▶ **About this exercise**
Lines of the listing below that contain the string "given" are to be returned.

▶ **Supplied information**
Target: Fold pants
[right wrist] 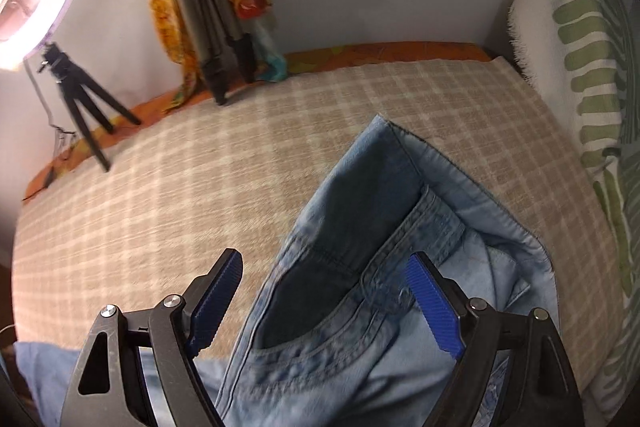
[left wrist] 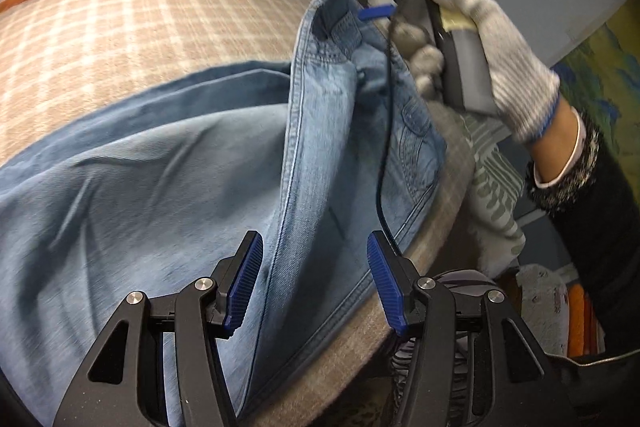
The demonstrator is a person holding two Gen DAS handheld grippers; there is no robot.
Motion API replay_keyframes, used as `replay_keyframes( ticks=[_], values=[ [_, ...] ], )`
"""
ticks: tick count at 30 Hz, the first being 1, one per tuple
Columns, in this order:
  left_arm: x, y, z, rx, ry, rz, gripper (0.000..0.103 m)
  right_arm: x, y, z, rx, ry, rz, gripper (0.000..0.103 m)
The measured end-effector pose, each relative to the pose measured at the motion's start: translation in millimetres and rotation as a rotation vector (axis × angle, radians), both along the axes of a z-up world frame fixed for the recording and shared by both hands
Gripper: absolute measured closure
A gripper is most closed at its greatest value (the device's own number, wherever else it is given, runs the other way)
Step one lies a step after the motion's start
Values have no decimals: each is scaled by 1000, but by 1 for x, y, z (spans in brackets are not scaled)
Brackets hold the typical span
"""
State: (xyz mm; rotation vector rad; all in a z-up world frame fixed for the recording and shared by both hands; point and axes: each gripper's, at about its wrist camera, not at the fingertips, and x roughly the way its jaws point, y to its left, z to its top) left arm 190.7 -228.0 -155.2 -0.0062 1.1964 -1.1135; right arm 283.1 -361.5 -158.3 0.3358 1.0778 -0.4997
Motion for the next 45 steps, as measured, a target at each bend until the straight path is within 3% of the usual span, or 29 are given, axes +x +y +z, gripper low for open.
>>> replay_keyframes(
  ticks=[2,6,10,13,17,19,20,24,36,41,45],
  values=[
    [-2,-6,-2,11,-12,-18,50,5,-1,-4,-7,17,-14,17],
    [-4,-13,-4,24,-27,-41,50,14,-7,-16,81,47,-55,17],
    [-9,-18,-7,35,-50,-65,50,20,-3,-23,9,90,-35,20],
    [-12,-19,-6,47,-88,-75,55,18,-6,-29,3,107,-10,35],
    [-18,-20,-7,89,-189,-97,88,8,-13,-32,90,69,43,67],
    [-20,-19,-6,92,-213,-102,91,-1,-17,-29,113,58,41,73],
    [-20,-18,-5,90,-223,-104,94,-5,-18,-26,129,42,49,83],
    [-22,-15,1,86,-277,-101,97,-26,-25,-11,193,-44,50,95],
    [-32,-9,17,83,-357,-134,98,-132,-42,28,296,-298,51,99],
    [-41,-14,13,89,-369,-153,98,-175,-45,22,346,-377,15,99],
    [-45,-17,10,92,-375,-164,98,-214,-48,0,397,-421,-34,99]
  ],
)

▶ **Reply to the task**
A gripper is most closed at its greatest value (the device's own number, wherever else it is given, runs the other way)
Motion for the next 45 steps, as measured, a target at each bend until the straight path is within 3% of the usual span, or 29 are given, axes +x +y +z, gripper low for open.

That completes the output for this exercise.